This Squid Could Help Humans Repel Dangerous Flesh-Eating Bacteria

This Squid Could Help Humans Repel Dangerous Flesh-Eating Bacteria

The bobtail squid stays alive because it attracts and keeps a specific kind of bacteria. Scientists still don’t know exactly how it does this, but new research could shed light on why some people get hit with the closely related flesh-eating bacteria.

Like a fair amount of ocean animals, the bobtail squid shimmers with bioluminescence. It does not produce the light itself. Instead it maintains little homogeneous colonies of luminescent bacteria — in this case Vibrio fischeri. No other bacteria can come and dim the squid’s sparkle. What’s more, the squids aren’t hatched with the bacteria. They swim around the ocean, picking up and cultivating this one kind of bacteria as they go.

The fact that V. fischeri produce light allowed researchers at the University of Wisconsin, Madison (UWM), to conduct experiments on how the squid attracts them in the first place.
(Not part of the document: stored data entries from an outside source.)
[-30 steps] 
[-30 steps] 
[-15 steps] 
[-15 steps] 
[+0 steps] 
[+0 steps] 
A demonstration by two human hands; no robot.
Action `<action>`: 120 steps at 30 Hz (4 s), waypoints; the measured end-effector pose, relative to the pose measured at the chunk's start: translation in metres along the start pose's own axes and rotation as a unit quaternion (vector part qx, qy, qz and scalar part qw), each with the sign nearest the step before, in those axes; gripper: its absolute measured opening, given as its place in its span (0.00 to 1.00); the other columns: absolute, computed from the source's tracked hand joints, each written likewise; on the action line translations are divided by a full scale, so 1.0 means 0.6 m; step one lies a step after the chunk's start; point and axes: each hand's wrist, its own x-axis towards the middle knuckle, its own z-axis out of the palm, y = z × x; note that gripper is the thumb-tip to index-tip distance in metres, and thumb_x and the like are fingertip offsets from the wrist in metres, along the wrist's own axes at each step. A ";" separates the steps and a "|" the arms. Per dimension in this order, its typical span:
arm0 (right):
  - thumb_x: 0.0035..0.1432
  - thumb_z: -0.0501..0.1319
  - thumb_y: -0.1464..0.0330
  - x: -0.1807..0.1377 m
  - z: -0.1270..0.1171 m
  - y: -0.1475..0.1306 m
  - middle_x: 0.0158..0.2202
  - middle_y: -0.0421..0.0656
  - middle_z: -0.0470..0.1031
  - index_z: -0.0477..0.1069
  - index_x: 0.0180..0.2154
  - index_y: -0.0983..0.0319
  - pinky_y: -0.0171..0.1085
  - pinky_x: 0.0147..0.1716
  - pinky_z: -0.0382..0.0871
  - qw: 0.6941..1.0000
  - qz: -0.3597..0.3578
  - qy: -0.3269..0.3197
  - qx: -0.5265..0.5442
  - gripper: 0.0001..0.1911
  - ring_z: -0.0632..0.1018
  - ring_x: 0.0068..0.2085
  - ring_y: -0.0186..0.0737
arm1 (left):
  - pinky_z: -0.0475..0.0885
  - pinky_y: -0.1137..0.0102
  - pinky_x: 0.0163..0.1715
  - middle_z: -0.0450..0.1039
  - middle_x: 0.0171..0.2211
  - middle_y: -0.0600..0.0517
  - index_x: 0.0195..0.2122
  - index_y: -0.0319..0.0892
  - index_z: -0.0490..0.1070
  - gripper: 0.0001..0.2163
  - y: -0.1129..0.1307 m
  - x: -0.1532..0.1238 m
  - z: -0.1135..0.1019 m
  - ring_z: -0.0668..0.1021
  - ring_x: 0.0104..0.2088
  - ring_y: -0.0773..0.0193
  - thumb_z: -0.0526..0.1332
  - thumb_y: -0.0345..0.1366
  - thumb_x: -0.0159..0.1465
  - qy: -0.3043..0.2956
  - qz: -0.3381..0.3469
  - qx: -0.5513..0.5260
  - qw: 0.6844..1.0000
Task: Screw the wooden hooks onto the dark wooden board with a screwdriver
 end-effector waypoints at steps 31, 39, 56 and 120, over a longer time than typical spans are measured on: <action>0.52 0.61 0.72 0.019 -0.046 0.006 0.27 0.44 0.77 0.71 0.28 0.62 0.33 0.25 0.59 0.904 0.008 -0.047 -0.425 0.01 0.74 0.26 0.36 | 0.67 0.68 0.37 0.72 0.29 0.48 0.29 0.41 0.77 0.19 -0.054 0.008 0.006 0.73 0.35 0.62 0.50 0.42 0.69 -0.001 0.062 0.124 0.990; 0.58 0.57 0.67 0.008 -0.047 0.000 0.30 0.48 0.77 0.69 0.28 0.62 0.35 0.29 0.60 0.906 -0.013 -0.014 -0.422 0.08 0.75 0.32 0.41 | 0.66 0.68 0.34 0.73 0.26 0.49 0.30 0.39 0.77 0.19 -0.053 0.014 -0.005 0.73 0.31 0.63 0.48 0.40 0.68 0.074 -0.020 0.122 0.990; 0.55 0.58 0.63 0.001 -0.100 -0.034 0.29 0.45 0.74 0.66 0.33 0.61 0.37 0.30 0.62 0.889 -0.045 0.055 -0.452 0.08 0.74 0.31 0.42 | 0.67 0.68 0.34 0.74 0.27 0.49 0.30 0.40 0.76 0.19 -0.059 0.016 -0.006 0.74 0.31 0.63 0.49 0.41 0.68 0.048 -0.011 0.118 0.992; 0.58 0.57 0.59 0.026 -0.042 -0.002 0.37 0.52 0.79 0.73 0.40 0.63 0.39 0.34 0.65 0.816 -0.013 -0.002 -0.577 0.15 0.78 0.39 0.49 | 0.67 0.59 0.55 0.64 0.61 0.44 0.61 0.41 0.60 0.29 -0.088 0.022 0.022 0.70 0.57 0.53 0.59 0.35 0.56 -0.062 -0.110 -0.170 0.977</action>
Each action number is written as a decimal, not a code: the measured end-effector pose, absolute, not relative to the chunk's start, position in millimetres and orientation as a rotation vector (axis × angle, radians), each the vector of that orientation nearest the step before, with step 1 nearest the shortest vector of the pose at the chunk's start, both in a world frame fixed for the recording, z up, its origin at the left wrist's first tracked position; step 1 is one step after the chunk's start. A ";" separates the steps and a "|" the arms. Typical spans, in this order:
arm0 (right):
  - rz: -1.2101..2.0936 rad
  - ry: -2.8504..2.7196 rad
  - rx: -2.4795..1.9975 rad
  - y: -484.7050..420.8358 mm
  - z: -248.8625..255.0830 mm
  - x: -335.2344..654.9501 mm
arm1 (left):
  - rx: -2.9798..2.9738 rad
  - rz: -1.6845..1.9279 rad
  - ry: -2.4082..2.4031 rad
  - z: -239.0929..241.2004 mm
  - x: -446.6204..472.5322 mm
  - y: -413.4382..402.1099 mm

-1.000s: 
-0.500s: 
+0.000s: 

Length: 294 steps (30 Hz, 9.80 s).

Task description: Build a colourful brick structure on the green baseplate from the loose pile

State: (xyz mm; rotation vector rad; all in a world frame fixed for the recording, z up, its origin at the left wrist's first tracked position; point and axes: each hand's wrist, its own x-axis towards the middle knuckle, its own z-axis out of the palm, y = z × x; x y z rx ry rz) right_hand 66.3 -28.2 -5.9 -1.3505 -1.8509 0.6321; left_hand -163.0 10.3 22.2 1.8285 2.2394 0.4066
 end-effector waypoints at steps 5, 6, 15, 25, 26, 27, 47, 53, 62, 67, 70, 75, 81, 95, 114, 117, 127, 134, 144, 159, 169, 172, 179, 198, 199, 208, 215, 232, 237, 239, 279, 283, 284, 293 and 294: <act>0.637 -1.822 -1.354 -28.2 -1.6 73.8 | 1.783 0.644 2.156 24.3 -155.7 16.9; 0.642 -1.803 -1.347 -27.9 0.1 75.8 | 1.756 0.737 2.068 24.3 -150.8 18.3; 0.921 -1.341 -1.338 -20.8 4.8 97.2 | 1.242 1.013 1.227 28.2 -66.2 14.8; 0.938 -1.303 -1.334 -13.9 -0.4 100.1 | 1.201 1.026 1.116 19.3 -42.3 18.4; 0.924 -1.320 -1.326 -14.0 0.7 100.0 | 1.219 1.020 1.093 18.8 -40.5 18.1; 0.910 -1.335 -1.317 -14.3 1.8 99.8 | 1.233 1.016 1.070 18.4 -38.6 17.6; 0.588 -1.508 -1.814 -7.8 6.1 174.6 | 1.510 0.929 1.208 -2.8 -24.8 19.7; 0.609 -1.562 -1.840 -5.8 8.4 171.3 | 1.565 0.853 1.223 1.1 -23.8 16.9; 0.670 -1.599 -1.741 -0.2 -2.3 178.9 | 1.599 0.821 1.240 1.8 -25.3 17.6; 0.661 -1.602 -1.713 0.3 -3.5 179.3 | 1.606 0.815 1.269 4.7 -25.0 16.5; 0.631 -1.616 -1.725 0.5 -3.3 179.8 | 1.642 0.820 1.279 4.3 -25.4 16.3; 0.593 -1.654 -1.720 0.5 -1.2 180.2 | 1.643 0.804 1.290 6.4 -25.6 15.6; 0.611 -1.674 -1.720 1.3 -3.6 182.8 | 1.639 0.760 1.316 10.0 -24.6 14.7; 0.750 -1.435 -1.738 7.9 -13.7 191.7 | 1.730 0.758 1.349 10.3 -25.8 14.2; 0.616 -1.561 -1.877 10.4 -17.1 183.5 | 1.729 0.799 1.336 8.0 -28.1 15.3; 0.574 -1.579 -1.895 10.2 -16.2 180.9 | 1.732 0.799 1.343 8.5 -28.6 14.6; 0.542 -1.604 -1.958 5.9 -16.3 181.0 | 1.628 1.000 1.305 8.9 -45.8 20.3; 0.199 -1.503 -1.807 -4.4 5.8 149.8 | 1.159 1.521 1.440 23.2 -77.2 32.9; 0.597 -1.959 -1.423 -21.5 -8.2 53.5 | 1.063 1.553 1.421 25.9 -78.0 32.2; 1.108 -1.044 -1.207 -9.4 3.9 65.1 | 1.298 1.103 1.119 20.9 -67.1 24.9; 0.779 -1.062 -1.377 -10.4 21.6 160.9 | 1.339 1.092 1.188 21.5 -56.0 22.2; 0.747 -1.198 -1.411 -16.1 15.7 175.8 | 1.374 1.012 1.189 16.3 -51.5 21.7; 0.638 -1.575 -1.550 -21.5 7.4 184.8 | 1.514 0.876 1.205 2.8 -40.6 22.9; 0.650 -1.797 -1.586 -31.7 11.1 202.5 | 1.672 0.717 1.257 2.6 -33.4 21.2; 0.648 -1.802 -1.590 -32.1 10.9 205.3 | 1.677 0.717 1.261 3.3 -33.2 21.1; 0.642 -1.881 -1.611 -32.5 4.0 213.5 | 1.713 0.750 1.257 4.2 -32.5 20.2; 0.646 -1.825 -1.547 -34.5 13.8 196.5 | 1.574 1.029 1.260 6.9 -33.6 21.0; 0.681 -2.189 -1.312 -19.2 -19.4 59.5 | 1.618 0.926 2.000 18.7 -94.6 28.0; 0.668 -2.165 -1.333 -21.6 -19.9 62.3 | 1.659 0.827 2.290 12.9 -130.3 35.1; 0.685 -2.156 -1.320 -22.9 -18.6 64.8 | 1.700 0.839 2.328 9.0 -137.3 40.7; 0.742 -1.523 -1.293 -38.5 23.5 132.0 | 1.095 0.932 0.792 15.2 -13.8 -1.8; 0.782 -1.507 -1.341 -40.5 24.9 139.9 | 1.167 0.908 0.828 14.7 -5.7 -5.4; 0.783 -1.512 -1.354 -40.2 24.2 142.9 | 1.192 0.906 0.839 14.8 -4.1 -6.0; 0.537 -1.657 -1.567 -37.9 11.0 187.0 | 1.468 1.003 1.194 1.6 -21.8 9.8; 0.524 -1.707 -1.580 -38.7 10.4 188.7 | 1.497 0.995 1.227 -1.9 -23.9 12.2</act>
As reported in a recent paper in Applied and Environmental Microbiology, they found is the bacteria have a sensor that allows them to note the presence of “short- and mid-chain aliphatic (or fatty) acids”. These fatty acids consist of a molecule of carboxylic acid attached to a long chain of carbon atoms which are surrounded by hydrogen atoms. If your cells have membranes, those membranes are made of fatty acids.

This Squid Could Help Humans Repel Dangerous Flesh-Eating Bacteria

When the UWM scientists lowered a vial of fatty acids into a vat of water and V. fischeri, this is what they got. What looks like a light bulb is actually the bacteria clustering around the fatty acids. The more concentrated the acid, the more the bacteria clustered around.

Is this what helps young squid attract their symbiotic bacteria? Actually, no. The researchers found that, “While chemotaxis greatly enhances the efficiency of host colonization by V. fischeri, fatty acids do not appear to be used as a chemical cue during this stage of the symbiosis.”

But that doesn’t mean that the receptor is unimportant. It seems to be important to the bacterium — it has two copies of the gene that codes for the receptor. It may also be important to V. fischeri‘s relatives, Vibrio cholera and Vibrio vulnificus. We know what V. cholera is the bacteria behind cholera, while Vibrio vulnificus is what causes necrotizing fasciitis. If we can find a way to repel the bacteria, we might have a way of preventing infections in hospitals. Or we could figure out what draws V. fischeri and all have bioluminescent skin by 2025.